_PROMPT_
For the entries below, report every line that includes the word "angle".

_DATA PROVIDED_
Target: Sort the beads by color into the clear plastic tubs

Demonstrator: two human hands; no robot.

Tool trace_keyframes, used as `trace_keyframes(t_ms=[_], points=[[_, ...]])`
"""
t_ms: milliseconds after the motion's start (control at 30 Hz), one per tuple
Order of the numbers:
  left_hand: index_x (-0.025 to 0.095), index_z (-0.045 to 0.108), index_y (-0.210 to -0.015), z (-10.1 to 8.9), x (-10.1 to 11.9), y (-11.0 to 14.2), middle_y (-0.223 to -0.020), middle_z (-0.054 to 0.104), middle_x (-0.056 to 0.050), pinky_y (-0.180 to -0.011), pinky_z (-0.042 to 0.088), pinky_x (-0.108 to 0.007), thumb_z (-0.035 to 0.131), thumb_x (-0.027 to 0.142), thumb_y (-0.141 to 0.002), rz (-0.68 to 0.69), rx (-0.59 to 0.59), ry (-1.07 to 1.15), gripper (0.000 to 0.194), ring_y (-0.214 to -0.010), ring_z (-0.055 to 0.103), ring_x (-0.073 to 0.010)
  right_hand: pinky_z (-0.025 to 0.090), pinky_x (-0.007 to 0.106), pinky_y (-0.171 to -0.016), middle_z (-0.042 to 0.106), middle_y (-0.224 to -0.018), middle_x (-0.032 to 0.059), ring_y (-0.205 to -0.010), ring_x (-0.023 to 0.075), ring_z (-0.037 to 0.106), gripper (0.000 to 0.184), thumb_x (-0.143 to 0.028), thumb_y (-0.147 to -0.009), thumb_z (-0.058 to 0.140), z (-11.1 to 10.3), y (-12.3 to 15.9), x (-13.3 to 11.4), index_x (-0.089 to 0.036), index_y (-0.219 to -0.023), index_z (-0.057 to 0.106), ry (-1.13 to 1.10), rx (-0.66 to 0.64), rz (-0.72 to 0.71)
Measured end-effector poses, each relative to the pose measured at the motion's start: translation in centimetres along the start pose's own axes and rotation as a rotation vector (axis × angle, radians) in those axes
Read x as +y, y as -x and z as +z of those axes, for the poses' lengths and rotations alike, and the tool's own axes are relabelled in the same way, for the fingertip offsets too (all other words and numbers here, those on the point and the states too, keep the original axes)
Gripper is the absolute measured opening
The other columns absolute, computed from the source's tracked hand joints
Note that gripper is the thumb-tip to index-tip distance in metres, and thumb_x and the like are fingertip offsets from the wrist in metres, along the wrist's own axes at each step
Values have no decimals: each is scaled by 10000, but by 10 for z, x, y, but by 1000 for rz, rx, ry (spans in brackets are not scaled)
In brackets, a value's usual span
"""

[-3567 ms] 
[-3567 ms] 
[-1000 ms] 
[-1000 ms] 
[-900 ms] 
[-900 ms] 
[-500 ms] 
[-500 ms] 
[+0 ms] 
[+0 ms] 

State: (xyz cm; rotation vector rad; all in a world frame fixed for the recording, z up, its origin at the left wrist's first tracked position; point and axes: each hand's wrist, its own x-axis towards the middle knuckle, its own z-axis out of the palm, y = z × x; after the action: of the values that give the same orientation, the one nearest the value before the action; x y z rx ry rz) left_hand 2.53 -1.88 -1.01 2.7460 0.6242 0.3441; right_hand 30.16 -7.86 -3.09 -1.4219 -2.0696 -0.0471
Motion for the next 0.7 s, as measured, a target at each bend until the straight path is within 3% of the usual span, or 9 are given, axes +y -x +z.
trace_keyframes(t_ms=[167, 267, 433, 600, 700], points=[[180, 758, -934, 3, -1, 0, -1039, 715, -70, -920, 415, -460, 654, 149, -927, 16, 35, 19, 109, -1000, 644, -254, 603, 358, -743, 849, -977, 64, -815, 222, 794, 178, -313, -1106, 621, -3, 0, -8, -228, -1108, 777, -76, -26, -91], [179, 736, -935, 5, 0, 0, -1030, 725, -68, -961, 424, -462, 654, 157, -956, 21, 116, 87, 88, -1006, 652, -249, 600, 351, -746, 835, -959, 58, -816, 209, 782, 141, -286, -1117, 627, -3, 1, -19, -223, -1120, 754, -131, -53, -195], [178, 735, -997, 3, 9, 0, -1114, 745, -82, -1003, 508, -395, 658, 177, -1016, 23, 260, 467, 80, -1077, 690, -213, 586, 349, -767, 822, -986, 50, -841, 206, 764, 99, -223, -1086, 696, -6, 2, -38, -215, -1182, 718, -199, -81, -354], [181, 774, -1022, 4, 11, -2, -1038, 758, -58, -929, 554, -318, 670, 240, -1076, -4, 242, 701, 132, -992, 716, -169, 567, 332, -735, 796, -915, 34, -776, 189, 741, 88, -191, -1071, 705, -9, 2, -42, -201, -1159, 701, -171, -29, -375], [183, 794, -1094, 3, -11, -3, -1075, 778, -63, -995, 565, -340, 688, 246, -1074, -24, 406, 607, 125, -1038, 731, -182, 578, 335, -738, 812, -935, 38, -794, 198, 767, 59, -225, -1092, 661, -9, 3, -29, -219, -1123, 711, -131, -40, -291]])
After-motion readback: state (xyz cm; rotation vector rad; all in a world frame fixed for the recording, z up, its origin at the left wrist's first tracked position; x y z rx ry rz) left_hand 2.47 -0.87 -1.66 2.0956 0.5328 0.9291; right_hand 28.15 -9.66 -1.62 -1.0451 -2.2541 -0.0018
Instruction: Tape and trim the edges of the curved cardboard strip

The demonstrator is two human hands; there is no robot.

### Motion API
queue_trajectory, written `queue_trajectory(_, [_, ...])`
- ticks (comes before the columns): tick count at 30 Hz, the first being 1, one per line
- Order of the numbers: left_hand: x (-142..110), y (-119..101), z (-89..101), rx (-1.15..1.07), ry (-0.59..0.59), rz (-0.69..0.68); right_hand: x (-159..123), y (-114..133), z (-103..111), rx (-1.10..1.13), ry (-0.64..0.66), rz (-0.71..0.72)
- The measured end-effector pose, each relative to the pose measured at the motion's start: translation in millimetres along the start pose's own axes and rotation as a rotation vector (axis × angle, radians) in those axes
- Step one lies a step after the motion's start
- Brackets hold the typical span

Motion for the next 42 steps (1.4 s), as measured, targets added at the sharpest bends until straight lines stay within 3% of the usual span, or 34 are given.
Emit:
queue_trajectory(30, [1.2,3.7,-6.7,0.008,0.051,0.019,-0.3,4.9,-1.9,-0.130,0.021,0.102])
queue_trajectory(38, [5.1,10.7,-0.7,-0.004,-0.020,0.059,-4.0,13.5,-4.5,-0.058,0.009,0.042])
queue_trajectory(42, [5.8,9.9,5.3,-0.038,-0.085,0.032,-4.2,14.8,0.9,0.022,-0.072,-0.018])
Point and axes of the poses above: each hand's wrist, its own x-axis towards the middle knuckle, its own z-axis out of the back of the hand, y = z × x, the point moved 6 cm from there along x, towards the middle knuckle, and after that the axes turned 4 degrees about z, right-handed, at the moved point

_OUTPUT_
Measured end-effector poses, each relative to the pose measured at the motion's start: translation in centimetres along the start pose's own axes and rotation as a rotation vector (axis × angle, radians) in those axes
- The measured end-effector pose, each relative to the pose measured at the motion's start: translation in millimetres along the start pose's own axes and rotation as a rotation vector (axis × angle, radians) in those axes

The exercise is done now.